They no longer make creative masters like the personable wonder simply called El Anatsui.
El Anatsui came from Ghana to Nigeria and then conquered the world.
It is no mean feat for a self-effacing man who never courted the klieg lights of international celebrity to be named by Time magazine as one of the most influential people on earth in 2023.
Harvard University decorated El Anatsui with her coveted honorary doctorate degree in 2016, and the great man’s alma mater, Kwame Nkrumah University of Science and Technology, Kumasi, Ghana, followed suit in 2017.
Born on February 4, 1944 in Anyako in the Volta Region of Ghana, El Anatsui was the lastborn of his father’s 32 children.
He was brought up by his uncle after his mother died when he was quite young.
A prodigious child, he took to art by drawing letters on a chalkboard, and one of his early influences was the Ghanaian sculptor Vincent Akwete Kofi.
He left Ghana for Nigeria after his university studies and was employed at the University of Nigeria, Nsukka in 1975.
He excelled as a leading member of the lionised “Nsukka School of Art” that revolutionised visual arts and sculpting.

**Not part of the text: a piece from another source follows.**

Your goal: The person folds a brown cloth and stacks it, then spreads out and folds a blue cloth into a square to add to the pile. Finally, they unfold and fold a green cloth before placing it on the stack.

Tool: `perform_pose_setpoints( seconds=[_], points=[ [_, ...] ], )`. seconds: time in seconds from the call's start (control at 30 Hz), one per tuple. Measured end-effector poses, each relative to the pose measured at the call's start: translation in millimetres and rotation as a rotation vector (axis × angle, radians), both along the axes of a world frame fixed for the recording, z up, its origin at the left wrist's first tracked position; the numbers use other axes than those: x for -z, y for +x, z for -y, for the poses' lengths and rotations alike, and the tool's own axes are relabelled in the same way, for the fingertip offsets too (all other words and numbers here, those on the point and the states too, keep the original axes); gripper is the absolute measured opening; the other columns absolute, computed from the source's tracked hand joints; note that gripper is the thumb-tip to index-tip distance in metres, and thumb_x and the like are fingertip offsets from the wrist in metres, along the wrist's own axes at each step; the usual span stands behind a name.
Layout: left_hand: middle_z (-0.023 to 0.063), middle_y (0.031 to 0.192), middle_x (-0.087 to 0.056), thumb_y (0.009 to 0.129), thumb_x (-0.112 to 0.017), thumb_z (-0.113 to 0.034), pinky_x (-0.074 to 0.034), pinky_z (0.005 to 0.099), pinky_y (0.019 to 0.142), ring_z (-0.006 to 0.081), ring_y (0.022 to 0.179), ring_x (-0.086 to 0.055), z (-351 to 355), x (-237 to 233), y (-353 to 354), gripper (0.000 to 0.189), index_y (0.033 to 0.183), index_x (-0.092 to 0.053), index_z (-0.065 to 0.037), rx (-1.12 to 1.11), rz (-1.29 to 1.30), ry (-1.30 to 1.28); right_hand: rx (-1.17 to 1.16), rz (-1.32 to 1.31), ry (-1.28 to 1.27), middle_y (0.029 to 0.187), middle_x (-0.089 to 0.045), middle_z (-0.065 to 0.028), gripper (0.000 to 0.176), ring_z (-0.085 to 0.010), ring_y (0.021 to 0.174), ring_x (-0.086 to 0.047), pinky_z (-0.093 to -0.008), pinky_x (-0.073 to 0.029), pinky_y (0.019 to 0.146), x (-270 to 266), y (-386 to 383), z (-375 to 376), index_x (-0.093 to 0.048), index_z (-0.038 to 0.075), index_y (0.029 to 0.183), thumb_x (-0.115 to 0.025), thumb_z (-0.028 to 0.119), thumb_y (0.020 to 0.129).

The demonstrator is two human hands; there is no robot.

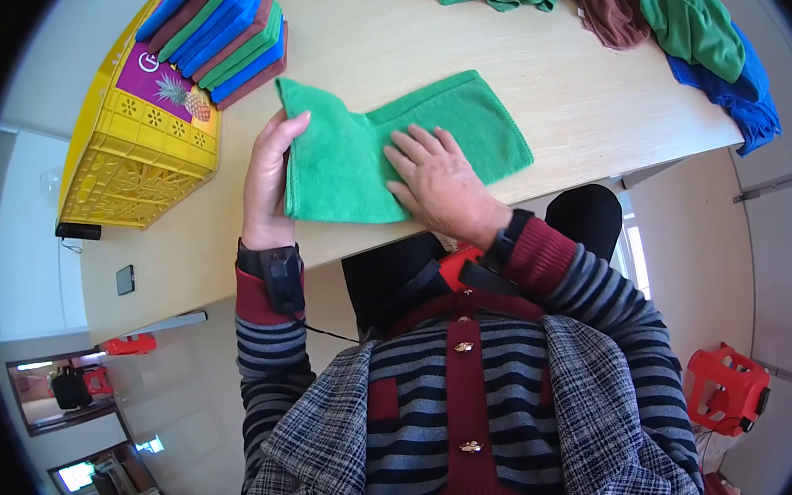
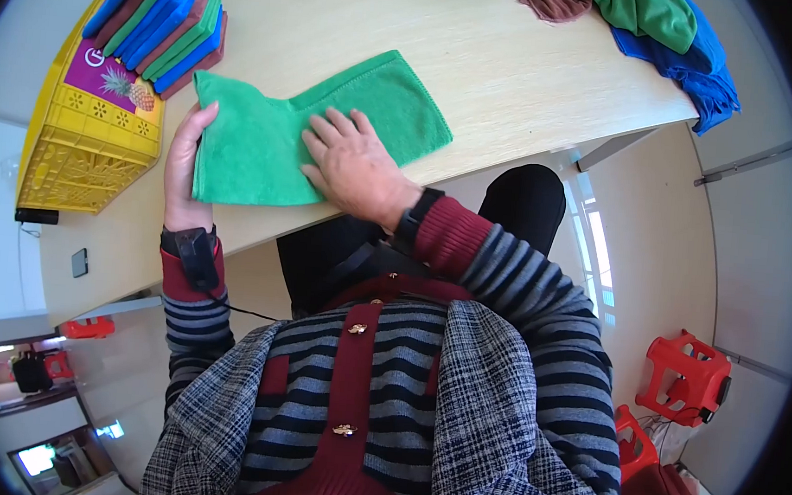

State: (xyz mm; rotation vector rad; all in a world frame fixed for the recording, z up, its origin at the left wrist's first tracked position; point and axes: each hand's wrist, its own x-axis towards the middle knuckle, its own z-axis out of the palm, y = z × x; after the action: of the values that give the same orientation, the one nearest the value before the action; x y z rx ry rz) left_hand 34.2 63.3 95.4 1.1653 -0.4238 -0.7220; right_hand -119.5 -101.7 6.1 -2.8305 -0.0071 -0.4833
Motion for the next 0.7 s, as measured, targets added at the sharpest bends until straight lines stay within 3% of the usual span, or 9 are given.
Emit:
perform_pose_setpoints(
  seconds=[0.2,0.37,0.53,0.63,0.7],
  points=[
    [0.0026,0.084,-0.066,0.094,-0.068,-0.020,-0.055,0.0269,0.070,0.0128,0.078,-0.068,73,1,1,0.019,0.100,-0.064,-0.001,0.068,0.205,0.170,-0.237,0.028,0.003,0.147,-0.051,-0.0168,0.055,-0.0338,0.141,-0.044,-0.0498,-0.030,0.120,0,-62,-3,-0.053,0.000,0.139,-0.065,0.030,0.094],
    [0.0023,0.068,-0.063,0.088,-0.072,-0.021,-0.053,0.0279,0.062,0.0142,0.066,-0.068,148,37,-14,0.022,0.080,-0.061,-0.004,0.111,0.460,0.468,-0.225,0.035,-0.050,0.145,-0.052,-0.0170,0.059,-0.0330,0.140,-0.044,-0.0501,-0.030,0.120,12,-78,0,-0.052,-0.001,0.139,-0.067,0.033,0.093],
    [0.0048,0.069,-0.064,0.086,-0.073,-0.020,-0.054,0.0300,0.059,0.0152,0.066,-0.068,183,62,-31,0.021,0.079,-0.061,-0.004,0.065,0.611,0.628,-0.191,0.075,-0.031,0.143,-0.053,-0.0159,0.056,-0.0325,0.138,-0.046,-0.0493,-0.030,0.120,23,-77,2,-0.055,0.001,0.137,-0.067,0.033,0.092],
    [0.0097,0.070,-0.067,0.084,-0.074,-0.021,-0.054,0.0329,0.057,0.0193,0.063,-0.068,193,74,-39,0.024,0.080,-0.061,-0.001,0.001,0.966,0.690,-0.219,0.071,0.013,0.142,-0.054,-0.0153,0.053,-0.0317,0.137,-0.047,-0.0490,-0.028,0.121,25,-79,4,-0.059,0.002,0.133,-0.067,0.032,0.090],
    [0.0114,0.071,-0.067,0.085,-0.074,-0.019,-0.055,0.0347,0.059,0.0219,0.064,-0.068,195,80,-43,0.023,0.081,-0.062,-0.001,0.026,0.944,0.652,-0.227,-0.028,0.002,0.142,-0.054,-0.0158,0.055,-0.0322,0.136,-0.048,-0.0487,-0.031,0.119,23,-79,5,-0.055,0.004,0.136,-0.068,0.032,0.090]
  ],
)
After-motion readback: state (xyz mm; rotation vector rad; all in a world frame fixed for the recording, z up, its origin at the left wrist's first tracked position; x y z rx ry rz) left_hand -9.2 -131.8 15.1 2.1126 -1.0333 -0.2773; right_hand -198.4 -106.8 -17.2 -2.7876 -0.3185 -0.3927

El Anatsui carved a global niche for himself through his landmark work of what has been called “bottle-top installations.”
It’s his forte to assemble thousands of aluminium pieces sourced from alcohol recycling plants which he sews together with copper wires and transforms into metallic cloth-like wall sculptures.
The astounding freedom and flexibility of the materials which ordinarily look sturdy and stiff are artistically manipulated when installing his sculptures.
From his Nsukka redoubt, El Anatsui surprised not a few connoisseurs of modern art by seizing the global space by the jugular.
He became a much sought-after master around the global art circuit such that in 1990 he stood out at the Studio Museum exhibition in Harlem, New York.
He gained further international traction in the breakthrough year of 1990 via the “Contemporary African Artists Changing Traditions” exhibition which was extended for five years.
El Anatsui is an evergreen global presence, exhibiting his works at the 8th Osaka Sculpture Triennale in 1995, the Centre de Cultura Contemporania de Barcelona in 2001, the National Museum of African Art in 2001, the Liverpool Biennial in 2002, the Hayward Gallery in 2005, the Venice Biennale from 1990 to 2007, the Fowler Museum at UCLA in 2007, the Smithsonian Institute in Washington DC in 2008, the Metropolitan Museum of Art in New York from 2008 to 2009, the Rice University Art Gallery in Houston in 2010, the Clark Art Institute in 2011, the Brooklyn Museum in 2013 etc.
He has gone further afield to the Arab Museum of Modern Art in Doha in 2019 and the Kunstmuseum Bern in 2020.
The art curator of the Venice Biennale, Robert Storr, describes El Anatsui’s series of works as reaching “back into a whole series of things in the post-war period – it has a kind of exaltation I have not seen before.”
There was the 2010 retrospective of his work entitled “When I Last Wrote To You About Africa” that was organised by the Museum for African Art at the Royal Ontario Museum in Toronto, Canada.
The Akron Art Museum undertook the organisation of the exhibition of his contemporary works entitled “Gravity & Grace: Monumental Works by El Anatsui” that premiered at Brooklyn Museum, New York, in 2013.
As a mark of El Anatsui’s worldwide acclaim, record crowds attended an extensive presentation of his career offerings organised by Okwui Enwezor and Chika Okeke-Agulu entitled “Triumphant Scale” that opened in March 2019 at Haus der Kunst in Munich, Germany.
The esteemed Prince Claus Award was won by El Anatsui in 2009, the year he was also decorated with the Artist Honoree at the 30th Anniversary Celebration of the National Museum of African Art.
An Emeritus Professor of the University of Nigeria, Nsukka, El Anatsui richly deserves his universal acclaim as he celebrates his 80th birthday on February 4, 2024.